Talking to myself here. Actually, the length_separate is split into two loops. It checks the bounds before the loop. If it’s ok, it runs a vectorized loop. But if it determines that there will be a bound fail, it runs a non-vectorized loop with bounds checking instead, to fill the vector up until it throws. With the mutable struct I guess it finds that trick too complicated, and runs a non-vectorized loop anyway.

That’s just the regular non-vectorized path that’s kept around for any cleanup of regions that don’t fit the vector width. e.g. If you have a vector of length 10 and you can use 8-wide SIMD, you can only use that SIMD for the first 8 elements and need to do the remaining 2 sequentially, otherwise you’d read/write out of bounds.

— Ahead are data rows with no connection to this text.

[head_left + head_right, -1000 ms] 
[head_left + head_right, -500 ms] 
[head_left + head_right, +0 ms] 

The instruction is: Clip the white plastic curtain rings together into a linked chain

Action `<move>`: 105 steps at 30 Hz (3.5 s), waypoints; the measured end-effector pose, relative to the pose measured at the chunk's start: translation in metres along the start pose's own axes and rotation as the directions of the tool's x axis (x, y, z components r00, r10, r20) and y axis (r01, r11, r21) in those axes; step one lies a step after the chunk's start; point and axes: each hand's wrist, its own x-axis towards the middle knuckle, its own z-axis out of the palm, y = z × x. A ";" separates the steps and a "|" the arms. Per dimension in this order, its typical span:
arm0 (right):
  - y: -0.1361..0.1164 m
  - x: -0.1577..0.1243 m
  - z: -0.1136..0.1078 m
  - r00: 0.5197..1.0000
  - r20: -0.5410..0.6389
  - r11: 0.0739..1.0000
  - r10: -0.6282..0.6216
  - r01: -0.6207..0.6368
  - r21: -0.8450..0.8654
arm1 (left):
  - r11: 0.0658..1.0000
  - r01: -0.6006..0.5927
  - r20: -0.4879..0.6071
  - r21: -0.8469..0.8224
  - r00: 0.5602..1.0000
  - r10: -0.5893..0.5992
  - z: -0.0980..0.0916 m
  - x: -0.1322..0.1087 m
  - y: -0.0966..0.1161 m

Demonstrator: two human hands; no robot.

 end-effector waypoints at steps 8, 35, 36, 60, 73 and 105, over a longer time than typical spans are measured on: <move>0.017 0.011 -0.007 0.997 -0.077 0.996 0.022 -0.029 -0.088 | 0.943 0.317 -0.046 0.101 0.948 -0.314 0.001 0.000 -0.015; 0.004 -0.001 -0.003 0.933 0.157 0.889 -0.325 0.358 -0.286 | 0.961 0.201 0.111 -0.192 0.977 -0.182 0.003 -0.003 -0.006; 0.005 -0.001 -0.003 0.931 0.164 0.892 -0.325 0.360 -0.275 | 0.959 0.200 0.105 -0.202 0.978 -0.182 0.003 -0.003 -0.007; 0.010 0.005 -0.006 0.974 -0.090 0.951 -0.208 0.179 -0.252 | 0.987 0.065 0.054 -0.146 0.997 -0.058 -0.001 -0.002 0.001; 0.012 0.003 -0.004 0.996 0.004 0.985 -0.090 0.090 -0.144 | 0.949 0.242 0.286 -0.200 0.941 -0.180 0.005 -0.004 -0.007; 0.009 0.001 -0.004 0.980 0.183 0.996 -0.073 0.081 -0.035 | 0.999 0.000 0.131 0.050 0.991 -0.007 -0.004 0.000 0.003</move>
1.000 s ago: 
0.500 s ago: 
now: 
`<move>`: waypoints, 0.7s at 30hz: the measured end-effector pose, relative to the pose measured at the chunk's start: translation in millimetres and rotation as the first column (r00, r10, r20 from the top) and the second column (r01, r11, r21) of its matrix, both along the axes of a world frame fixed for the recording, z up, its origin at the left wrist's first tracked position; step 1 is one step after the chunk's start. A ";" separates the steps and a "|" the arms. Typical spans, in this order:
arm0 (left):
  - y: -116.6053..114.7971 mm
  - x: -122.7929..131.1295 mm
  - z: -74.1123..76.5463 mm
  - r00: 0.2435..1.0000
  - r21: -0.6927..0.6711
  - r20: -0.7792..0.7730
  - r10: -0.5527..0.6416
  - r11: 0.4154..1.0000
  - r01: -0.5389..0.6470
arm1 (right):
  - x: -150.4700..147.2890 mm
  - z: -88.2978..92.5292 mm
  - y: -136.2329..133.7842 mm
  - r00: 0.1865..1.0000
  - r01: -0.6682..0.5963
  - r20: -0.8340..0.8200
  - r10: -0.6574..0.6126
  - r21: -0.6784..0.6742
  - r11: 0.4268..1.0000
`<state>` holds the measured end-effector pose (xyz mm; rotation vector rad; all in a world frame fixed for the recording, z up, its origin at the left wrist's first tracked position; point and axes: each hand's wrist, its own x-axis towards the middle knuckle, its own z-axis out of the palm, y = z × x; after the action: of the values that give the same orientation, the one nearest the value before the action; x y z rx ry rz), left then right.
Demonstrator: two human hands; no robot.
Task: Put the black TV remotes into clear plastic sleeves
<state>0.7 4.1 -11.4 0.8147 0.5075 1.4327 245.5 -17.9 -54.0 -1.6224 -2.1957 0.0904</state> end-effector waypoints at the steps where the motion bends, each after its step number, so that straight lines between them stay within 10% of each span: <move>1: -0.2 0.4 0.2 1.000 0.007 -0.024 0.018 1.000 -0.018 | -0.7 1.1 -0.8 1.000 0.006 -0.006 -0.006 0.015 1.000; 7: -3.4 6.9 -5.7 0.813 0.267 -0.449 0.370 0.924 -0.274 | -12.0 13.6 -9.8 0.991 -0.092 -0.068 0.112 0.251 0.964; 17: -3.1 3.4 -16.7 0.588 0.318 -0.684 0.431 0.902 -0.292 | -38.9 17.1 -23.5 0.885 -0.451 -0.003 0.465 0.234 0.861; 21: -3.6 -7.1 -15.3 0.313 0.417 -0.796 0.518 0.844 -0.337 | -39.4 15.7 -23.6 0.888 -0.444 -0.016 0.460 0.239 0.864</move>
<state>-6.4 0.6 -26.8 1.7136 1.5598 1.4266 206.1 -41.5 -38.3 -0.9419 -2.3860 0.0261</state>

No, I don’t think so. There’s a cleanup loop right after the vector loop. It ends with a jump to the return code. In between there’s a serial loop which can throw, which is jumped to from the bounds check at the start of the function.

I think we’re talking past each other - can you link to the lines from the gist I posted above you’re referring to?

I’ve occasionally been working on certain RNG operations. I recall having a similar experience with mutable RNG states, which had me tinkering with immutable ones instead.

On line 22 it does a conditional jump to main.pseudo.exit, bypassing the vector loop. It continues to L6.postloop on line 120, then to L12.postloop on line 133 (or the error throw). Then either to L24 (which throws bounds error), or through to L27.postloop on line 145, which jumps back to L6.postloop from line 154.

The cleanup after the vector loop is in L6 (line 74) and L27 (which jumps back to L6) which never throws (i.e. never jumps to L24). (I looked first in the native code, which had this in a different order, there my “in between” comment).

I might be reading something wrong here, but isn’t that branch only taken when the array is empty? %isnotneg.inv is true when %.size.sroa.0.0.copyload is less than 0, and that can’t happen. So the branch in line 21 should always return whatever %.not30 is, and that’s only true when %6 is less than 1, i.e. when the array is empty.

Yes, you’re right. It runs the vectorized loop until it’s time for cleanup, either at the end of the loop, or before it’s time to throw the error (line 79). Neat.

So, why doesn’t it vectorize with the mutable struct? The mutable struct loop vectorizes if the error branch is removed, so it can’t be the mutable struct as such. And why should it try to handle concurrency problems? That’s the user’s responsibility?